Regular visitors to Ambergris will need no encouragement to chase down Finch. If you read and delighted in either City of Saints & Madmen or Shriek, it’s likely you’ll find as much to be delighted in in Finch. In fact, I’d go further. If you read and delighted in either City of Saints & Madmen or Shriek, it’s possible you’ll get even more of a kick out of Finch because Finch provides answers to some of the mysteries set up in City of Saints & Madmen all those years ago (such as who the greycaps are, what do they want etc). At the same time, if you’ve yet to dabble with Vandermeer but find yourself intrigued by Lovecraftian tales in which terrible creatures weave otherworldly plots, Finch is a good point to enter. The short clipped Chandler-esque sentences keep things simple.
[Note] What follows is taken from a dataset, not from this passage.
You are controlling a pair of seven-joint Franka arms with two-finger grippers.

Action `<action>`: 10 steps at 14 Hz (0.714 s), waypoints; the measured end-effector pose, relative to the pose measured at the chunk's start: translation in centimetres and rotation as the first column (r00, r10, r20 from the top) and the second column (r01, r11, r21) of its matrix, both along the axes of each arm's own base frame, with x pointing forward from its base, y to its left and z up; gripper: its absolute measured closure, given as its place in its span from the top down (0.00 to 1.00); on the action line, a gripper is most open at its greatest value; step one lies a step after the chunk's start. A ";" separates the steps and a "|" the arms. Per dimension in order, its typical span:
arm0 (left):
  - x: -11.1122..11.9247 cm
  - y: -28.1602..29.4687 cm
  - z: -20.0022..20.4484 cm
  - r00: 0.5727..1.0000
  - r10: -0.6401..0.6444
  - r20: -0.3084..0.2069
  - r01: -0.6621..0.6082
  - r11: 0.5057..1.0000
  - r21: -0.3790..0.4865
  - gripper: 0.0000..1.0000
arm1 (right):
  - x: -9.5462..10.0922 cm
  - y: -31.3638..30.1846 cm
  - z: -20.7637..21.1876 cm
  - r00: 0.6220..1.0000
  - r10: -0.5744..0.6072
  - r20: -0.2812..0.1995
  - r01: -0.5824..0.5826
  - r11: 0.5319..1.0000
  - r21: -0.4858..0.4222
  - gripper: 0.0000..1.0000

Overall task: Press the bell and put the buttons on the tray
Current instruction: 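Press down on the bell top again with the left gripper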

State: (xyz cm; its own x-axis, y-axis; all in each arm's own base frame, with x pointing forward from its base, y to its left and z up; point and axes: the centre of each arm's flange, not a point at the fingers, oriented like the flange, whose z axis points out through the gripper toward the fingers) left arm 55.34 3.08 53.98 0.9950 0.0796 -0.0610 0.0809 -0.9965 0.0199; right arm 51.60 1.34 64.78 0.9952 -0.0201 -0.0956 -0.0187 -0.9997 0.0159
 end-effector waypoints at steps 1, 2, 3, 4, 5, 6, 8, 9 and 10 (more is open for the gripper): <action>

As long as you’re not put off (as some readers are) by anything fantastical, you’ll be fine.For this reader, Finch was an enjoyable flight of fancy imbued with a modicum of sadness because, having long walked these Ambergrisian streets, I can’t find it in myself to bid them goodbye with a happy heart. Can this really be the end of Ambergris? I hold for comfort to the fact that, if Vandermeer can transport me to one place so wholly, he can just as easily transport me somewhere else. I can’t wait to see what he comes up with next…

Any Cop?: A thrilling resolution to Vandermeer’s Ambergris cycle.